Today, Meynell is best known for a handful of anthology poems that perpetuate her decorous, "ladylike" image. Formally, "Cradle Song at Twilight" has the usual fluent and restrained elegance, but it's not at all a safe or comforting poem. The picture it presents is too genuinely alive and complex, qualities engrained in some of the unexpected word-choices.
Christopher Ricks (to his credit) includes the poem in The New Oxford Book of Victorian Verse, giving 1895 as its date of first publication. This means it's not one of Meynell's earliest poems; these were published in the collection, Preludes, in 1875. Meynell wrote the bulk of her poetry towards the end of her long life, and, on the basis of its psychological prescience, I'd guess "Cradle Song at Twilight" to be a work of her later maturity.
Its portrayal of a nurse, or nursing mother, quietly but decisively challenges the Victorian maternal stereotype. The girl isn't intent on her charge: she's "too young" and, implicitly, too "slender". The watchful speaker tells us she holds the child "laxly" – an observation made succinct by that illuminating and unexpected adverb. So convincing is the vignette of a young, careless, impatient girl that it's difficult to remember the poet possibly has metaphorical intentions.
"Twilight" is a word that alludes to the light cast when the sun is below the horizon. Although it usually refers to dusk, it can also mean the early light of morning.
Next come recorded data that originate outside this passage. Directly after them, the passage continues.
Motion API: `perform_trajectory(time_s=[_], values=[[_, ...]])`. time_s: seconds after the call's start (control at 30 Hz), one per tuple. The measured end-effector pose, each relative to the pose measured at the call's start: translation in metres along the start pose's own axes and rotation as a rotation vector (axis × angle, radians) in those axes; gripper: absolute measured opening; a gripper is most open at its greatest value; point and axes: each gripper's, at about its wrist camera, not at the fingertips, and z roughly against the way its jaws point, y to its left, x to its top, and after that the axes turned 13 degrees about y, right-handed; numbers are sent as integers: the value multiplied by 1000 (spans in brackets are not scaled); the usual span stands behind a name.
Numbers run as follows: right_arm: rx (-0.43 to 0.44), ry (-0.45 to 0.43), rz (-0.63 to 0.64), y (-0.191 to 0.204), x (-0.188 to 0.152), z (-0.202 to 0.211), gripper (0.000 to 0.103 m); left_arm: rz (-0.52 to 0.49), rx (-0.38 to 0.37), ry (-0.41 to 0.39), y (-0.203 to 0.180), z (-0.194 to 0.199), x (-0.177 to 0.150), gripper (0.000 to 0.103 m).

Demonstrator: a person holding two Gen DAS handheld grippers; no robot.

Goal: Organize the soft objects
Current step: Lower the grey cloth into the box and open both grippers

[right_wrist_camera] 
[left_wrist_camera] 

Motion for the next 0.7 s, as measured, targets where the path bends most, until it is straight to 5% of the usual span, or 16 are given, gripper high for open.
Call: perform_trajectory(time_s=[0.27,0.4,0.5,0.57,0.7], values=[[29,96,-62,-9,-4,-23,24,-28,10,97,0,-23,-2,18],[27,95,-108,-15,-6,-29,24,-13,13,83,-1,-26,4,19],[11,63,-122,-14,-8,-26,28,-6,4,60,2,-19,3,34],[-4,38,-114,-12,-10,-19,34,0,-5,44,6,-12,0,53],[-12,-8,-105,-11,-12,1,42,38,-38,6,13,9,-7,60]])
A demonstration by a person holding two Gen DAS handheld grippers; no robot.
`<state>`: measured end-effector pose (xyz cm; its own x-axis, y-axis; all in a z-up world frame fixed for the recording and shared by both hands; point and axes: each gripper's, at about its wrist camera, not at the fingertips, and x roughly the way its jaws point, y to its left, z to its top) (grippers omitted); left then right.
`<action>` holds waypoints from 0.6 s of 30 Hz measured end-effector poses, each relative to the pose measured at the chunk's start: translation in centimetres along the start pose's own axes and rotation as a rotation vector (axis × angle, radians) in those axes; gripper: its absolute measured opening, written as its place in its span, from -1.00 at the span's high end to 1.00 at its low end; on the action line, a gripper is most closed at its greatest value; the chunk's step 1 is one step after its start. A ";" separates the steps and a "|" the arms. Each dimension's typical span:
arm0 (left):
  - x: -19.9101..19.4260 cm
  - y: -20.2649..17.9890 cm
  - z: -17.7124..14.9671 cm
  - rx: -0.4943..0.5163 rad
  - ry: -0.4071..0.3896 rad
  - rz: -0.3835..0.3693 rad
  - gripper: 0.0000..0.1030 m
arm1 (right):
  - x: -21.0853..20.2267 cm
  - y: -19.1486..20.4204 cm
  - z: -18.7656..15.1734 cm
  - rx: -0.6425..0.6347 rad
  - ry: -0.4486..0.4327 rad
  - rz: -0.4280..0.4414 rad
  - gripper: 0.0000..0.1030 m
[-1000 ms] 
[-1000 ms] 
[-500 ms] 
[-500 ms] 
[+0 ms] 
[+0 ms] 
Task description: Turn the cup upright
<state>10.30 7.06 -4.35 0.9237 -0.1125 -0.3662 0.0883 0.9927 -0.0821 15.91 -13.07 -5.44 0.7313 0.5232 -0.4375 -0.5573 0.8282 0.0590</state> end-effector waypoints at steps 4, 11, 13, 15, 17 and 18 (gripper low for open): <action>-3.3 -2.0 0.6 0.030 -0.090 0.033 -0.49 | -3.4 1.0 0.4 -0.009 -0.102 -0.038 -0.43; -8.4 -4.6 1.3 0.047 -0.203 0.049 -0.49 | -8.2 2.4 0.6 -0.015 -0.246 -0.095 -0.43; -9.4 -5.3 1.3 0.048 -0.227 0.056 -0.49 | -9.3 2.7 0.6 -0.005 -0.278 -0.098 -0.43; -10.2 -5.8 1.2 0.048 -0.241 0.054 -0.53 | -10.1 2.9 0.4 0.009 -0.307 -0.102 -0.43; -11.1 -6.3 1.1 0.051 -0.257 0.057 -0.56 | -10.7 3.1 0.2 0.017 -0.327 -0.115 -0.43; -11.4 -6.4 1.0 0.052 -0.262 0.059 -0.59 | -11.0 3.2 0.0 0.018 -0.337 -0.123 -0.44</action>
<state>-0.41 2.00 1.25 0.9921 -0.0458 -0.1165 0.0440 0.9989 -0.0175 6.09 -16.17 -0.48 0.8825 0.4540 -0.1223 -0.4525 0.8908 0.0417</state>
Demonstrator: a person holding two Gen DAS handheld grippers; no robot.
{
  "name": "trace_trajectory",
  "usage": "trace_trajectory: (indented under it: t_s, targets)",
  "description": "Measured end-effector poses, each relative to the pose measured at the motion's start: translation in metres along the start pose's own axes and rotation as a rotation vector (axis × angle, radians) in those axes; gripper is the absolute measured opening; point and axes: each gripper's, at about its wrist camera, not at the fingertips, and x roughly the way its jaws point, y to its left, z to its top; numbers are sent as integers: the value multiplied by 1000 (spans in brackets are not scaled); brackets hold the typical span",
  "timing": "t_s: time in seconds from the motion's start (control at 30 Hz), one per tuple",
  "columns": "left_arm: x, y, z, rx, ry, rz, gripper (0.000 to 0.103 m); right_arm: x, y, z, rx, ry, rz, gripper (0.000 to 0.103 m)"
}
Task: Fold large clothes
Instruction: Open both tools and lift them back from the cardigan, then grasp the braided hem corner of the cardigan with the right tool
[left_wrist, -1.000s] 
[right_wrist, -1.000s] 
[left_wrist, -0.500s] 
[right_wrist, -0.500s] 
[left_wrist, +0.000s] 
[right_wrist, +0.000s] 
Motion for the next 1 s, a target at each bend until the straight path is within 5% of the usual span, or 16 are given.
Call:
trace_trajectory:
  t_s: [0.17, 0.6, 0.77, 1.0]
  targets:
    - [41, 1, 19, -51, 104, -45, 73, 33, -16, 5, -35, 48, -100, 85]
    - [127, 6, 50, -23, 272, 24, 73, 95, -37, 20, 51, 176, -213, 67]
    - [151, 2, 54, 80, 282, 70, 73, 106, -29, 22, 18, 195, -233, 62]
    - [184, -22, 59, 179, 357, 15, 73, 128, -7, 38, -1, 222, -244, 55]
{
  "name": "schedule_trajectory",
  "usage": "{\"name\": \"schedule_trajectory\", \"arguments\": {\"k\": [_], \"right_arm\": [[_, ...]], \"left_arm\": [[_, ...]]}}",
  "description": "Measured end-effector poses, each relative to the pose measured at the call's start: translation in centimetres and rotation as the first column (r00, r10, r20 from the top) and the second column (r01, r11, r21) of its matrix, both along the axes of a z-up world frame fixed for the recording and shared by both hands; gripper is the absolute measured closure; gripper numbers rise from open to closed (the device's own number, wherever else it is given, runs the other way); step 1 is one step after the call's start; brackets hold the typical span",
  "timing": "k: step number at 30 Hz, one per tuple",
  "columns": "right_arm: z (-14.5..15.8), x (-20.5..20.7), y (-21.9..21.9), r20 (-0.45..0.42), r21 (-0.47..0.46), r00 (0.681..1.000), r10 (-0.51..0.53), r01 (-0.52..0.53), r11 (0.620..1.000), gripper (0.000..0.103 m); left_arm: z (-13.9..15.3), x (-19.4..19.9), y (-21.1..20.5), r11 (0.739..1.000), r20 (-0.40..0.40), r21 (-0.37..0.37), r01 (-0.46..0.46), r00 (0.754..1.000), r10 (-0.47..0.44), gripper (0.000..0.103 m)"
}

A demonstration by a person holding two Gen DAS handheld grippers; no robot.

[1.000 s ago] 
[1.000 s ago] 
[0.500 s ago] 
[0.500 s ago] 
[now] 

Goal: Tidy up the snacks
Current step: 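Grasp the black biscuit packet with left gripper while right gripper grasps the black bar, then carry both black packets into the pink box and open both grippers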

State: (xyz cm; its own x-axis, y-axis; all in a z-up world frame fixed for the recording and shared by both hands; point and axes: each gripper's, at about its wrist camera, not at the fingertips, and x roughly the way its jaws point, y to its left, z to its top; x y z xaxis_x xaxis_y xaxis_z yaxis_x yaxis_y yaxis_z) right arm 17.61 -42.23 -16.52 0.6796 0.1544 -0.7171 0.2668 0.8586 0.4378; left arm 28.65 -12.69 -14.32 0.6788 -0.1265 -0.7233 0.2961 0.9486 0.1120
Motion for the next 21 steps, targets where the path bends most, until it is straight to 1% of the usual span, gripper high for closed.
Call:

It's a strange word, when you think about it, implying "doubled light" when in fact the light would be diminished. Because the child is supposed to be asleep, the poem's "Twilight" seems more likely to be that of the evening.
To pursue the metaphor: if Night is the mother, who is the child? The sun, the moon, the speaker herself? As a Catholic and sometime metaphysical poet, Meynell might be expected to portray the Virgin and Child, but the notion of a Virgin Mary who longs to run off and play seems a too-radical revision. Perhaps, rather, this is a mythological portrait, depicting Cupid and Venus.
The second stanza certainly suggests a mischievous Cupid-like infant. Meynell, for all her Victorian decorousness, can't have been oblivious to the erotic undertones. The child's playing with the nurse leads directly to the nurse's own thoughts of "other playfellows" – which may, again, have sexual connotations, or simply imply that the playfellows she longs for are other children like herself.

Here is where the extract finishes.